With the adoption of oil and gas as fuels for heating it was possible to dispense with the considerable labour of keeping open fires and stoves alight and the considerable area required to store an adequate supply of solid fuels. With the adoption of oil and gas as fuel for heating it was practical to heat whole buildings and there was no longer the inconvenience of cold corridors, toilets and bathrooms and the draughts of cold air associated with open fireplaces. The population increasingly worked in heated buildings, many in sedentary occupations, so that tolerance of cold diminished and the expectation of thermal comfort increased.
Of recent years the expectation of improved thermal comfort in buildings, the need to conserve natural resources and the increasing cost of fuels have led to the necessity for improved insulation against transfer of heat.

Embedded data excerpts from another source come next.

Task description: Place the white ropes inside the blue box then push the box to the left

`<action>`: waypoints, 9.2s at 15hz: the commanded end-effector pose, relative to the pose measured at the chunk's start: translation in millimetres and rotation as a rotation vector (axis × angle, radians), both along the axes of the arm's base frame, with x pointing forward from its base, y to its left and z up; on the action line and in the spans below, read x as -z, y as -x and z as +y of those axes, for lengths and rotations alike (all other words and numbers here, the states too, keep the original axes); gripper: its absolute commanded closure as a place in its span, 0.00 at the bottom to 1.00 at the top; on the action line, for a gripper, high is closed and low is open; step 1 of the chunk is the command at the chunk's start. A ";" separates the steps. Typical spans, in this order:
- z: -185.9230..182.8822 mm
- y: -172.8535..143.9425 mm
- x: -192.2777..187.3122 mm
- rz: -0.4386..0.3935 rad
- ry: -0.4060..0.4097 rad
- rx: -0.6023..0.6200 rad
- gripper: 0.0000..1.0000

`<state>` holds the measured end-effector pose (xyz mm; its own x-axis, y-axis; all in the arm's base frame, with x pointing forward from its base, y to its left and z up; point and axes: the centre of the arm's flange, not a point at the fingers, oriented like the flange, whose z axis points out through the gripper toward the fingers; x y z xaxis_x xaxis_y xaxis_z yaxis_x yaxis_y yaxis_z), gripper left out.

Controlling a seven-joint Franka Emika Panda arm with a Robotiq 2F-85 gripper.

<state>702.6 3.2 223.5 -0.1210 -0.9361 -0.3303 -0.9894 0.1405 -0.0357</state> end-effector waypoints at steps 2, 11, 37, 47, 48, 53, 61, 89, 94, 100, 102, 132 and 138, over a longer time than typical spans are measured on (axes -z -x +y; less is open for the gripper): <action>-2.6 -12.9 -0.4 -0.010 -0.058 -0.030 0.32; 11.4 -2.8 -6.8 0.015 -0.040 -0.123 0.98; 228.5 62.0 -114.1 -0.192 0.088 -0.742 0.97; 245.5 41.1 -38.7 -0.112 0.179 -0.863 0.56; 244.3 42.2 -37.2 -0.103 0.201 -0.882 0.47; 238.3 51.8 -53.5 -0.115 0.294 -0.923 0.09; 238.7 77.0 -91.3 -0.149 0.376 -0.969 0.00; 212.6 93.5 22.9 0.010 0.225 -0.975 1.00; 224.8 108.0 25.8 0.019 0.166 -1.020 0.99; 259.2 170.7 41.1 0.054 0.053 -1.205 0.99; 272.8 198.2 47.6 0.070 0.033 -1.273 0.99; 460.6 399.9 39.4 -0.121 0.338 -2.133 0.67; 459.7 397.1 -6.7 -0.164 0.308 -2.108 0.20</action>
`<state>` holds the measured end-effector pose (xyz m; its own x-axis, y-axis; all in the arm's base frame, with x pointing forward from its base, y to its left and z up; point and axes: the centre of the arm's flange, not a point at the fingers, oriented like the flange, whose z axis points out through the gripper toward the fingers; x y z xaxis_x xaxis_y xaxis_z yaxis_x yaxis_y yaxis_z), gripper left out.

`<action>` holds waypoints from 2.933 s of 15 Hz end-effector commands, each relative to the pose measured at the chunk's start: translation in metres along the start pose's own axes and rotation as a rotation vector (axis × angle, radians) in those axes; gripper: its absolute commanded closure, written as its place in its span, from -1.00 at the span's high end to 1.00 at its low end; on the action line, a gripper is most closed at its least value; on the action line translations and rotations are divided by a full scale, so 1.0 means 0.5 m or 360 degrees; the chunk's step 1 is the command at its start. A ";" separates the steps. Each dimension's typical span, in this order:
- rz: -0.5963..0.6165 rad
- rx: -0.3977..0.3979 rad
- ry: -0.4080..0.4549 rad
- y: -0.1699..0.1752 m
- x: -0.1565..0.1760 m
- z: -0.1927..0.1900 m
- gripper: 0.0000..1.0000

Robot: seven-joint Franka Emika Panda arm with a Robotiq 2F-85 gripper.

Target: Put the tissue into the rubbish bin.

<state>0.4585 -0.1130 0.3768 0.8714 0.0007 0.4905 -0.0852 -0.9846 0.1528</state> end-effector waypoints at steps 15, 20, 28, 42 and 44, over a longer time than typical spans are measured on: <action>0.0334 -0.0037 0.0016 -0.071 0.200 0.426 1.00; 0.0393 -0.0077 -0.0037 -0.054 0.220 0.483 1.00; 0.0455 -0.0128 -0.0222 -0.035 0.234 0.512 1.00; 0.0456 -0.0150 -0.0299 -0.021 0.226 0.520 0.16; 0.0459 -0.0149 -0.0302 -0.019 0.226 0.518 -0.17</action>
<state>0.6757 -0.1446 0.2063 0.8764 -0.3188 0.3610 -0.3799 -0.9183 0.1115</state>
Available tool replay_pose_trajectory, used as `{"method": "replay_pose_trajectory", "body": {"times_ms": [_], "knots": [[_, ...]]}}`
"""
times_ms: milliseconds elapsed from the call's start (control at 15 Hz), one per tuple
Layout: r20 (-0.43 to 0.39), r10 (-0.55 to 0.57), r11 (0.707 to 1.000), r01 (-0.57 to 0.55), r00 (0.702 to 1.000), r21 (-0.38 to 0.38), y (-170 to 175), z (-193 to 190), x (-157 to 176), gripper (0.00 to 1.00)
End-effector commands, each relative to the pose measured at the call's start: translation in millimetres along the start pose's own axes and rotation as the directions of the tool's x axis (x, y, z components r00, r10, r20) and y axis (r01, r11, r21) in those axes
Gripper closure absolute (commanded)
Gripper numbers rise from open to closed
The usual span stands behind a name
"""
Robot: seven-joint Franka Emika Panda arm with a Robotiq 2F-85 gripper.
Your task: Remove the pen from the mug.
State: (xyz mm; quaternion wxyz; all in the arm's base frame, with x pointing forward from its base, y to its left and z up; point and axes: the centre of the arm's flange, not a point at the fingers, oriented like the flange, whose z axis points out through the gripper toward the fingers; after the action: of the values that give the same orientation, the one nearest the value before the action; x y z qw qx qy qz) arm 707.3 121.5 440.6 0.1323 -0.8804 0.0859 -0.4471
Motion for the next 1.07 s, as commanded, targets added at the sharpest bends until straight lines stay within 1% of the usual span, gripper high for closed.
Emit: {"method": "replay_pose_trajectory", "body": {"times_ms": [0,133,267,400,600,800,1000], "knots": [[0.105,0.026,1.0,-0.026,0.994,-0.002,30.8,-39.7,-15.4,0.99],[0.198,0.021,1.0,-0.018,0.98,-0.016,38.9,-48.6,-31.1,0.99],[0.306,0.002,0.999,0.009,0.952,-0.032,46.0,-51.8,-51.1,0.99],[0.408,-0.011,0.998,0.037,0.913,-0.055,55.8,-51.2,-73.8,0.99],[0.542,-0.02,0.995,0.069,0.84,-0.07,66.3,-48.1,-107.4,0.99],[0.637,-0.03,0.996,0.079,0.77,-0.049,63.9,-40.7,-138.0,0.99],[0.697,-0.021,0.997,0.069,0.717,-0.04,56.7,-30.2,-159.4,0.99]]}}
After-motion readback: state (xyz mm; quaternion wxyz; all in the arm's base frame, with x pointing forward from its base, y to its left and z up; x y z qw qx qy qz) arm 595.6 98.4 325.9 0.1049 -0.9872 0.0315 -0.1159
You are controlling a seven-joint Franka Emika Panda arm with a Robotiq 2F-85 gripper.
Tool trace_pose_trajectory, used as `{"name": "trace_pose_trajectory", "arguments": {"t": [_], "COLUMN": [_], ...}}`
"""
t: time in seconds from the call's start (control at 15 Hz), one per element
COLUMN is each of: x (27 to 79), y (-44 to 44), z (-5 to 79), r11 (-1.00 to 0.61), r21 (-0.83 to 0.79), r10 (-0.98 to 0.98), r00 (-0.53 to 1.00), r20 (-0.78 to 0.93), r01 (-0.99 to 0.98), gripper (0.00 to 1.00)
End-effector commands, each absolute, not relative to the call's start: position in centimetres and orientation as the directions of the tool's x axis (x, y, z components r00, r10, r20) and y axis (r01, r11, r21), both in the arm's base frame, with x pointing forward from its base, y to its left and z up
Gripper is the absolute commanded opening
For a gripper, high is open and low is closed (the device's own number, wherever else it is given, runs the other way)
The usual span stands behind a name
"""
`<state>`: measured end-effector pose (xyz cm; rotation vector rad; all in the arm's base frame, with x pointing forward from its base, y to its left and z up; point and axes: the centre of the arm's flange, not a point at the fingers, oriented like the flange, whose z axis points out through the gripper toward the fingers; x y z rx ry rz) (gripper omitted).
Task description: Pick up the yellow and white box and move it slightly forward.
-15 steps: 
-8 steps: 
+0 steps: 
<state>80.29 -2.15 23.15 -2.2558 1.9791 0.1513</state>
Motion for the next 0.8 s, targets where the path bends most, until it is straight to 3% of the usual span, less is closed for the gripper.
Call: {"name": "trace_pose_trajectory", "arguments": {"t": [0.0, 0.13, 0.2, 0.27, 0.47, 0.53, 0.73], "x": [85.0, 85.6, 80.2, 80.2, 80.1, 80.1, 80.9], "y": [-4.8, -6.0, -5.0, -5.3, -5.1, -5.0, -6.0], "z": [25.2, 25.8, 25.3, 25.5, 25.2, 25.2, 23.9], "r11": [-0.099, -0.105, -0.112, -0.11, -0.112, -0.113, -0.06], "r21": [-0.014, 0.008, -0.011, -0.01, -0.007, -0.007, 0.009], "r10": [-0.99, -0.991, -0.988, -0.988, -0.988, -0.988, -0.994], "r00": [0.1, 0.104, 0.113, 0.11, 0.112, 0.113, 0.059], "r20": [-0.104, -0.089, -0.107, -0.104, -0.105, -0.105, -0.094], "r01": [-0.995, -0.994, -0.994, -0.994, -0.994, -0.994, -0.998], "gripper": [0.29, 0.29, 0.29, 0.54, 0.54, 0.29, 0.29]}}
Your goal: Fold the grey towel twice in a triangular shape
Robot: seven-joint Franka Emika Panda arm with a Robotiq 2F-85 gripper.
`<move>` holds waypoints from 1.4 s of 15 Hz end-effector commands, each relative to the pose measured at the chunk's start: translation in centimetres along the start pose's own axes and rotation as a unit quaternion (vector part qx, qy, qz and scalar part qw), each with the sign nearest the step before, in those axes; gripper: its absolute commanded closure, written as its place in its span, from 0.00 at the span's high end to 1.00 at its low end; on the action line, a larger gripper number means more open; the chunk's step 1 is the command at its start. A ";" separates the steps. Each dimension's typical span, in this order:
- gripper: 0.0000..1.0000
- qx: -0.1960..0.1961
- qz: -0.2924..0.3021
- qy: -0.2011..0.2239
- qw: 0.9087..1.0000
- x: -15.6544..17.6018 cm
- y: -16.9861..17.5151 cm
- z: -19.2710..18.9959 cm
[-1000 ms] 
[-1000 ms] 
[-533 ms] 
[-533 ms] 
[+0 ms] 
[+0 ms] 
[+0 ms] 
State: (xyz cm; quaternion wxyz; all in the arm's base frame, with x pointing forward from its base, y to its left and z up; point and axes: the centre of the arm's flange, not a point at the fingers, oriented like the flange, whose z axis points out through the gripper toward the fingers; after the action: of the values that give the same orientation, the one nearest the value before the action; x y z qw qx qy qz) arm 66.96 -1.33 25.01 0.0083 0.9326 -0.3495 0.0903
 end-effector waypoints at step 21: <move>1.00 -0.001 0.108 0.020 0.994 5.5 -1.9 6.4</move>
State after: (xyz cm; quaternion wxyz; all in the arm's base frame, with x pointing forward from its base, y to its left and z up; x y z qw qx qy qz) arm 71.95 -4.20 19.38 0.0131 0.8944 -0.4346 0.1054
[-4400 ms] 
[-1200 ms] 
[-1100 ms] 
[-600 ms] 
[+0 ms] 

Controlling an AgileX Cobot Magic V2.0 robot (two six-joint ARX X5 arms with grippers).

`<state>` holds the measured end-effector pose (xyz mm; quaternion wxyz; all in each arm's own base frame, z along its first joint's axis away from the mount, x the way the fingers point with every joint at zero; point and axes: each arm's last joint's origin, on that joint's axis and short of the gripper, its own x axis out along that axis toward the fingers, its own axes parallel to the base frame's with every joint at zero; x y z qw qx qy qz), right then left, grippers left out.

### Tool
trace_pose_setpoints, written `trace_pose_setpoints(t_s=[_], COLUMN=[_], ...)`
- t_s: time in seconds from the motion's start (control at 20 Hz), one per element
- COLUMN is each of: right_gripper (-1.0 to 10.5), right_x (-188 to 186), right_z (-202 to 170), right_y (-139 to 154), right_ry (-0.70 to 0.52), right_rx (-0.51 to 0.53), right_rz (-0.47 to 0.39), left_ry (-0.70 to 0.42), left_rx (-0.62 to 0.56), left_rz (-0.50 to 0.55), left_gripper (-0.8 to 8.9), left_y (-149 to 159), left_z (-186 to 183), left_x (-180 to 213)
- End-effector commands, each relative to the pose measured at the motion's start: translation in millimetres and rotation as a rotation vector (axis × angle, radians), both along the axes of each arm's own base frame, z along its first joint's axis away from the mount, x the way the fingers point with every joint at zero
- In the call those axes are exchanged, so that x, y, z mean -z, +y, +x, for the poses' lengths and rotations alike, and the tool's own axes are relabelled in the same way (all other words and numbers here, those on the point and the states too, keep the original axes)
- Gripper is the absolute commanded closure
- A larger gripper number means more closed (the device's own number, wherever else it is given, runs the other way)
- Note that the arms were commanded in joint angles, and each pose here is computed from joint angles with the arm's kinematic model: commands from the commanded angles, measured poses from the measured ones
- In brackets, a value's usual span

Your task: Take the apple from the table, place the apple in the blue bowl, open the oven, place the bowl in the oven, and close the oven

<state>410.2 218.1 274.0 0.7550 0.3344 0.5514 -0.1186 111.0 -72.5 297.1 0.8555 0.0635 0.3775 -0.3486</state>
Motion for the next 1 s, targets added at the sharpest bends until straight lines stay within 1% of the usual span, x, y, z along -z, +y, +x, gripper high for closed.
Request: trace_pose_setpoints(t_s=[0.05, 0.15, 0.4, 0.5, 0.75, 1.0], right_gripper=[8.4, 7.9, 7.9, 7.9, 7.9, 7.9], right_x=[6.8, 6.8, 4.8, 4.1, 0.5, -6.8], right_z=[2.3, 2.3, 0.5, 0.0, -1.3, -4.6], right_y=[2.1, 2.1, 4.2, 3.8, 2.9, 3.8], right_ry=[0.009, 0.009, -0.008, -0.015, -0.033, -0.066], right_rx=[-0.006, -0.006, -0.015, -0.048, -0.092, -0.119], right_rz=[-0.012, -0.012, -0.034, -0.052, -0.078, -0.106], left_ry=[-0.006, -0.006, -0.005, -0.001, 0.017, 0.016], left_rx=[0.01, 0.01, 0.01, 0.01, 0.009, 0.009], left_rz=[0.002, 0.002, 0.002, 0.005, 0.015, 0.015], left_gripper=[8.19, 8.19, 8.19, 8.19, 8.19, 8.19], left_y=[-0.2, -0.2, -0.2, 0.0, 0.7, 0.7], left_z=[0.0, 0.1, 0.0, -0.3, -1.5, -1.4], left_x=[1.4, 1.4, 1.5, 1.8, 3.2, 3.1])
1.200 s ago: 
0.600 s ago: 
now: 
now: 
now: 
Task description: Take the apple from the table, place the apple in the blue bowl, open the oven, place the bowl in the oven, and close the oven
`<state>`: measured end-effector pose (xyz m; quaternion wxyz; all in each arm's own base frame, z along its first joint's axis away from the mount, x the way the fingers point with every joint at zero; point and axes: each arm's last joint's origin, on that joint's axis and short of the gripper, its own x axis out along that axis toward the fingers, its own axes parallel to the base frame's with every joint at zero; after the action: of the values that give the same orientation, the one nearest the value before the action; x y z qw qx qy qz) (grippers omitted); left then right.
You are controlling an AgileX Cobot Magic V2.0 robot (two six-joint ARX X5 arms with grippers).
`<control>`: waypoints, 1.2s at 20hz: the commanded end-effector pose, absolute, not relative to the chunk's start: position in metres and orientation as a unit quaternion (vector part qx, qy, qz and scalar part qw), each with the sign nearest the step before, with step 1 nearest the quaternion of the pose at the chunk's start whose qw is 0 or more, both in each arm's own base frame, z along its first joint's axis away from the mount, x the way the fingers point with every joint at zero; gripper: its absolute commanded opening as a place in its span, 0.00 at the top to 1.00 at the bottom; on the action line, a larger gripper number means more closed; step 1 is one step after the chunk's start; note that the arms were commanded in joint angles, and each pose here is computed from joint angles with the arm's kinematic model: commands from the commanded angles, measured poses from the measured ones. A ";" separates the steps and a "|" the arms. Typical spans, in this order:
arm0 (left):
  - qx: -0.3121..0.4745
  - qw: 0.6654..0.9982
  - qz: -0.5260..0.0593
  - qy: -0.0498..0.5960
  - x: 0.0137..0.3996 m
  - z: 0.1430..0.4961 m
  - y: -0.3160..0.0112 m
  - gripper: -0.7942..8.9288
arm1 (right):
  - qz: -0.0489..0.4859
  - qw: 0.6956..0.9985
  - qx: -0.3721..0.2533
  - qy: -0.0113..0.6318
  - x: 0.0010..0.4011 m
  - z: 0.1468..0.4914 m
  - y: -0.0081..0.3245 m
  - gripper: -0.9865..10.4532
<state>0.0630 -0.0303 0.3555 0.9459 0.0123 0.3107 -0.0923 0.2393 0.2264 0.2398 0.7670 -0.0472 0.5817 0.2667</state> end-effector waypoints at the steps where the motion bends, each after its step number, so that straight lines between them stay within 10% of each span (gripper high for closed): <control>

To maintain reasonable and economical conditions of thermal comfort in buildings, walls should provide adequate insulation against excessive loss or gain of heat, have adequate thermal storage capacity and the internal face of walls should be at a reasonable temperature.
For insulation against loss of heat, lightweight materials with low conductivity are more effective than dense materials with high conductivity, whereas dense materials have better thermal storage capacity than lightweight materials.
Where a building is continuously heated it is of advantage to use the thermal storage capacity of a dense material on the inside face of the wall with the insulating properties of a lightweight material behind it.
Here the combination of a brick or dense block inner leaf, a cavity filled with some lightweight insulating material and an outer leaf of brick against penetration of rain is of advantage.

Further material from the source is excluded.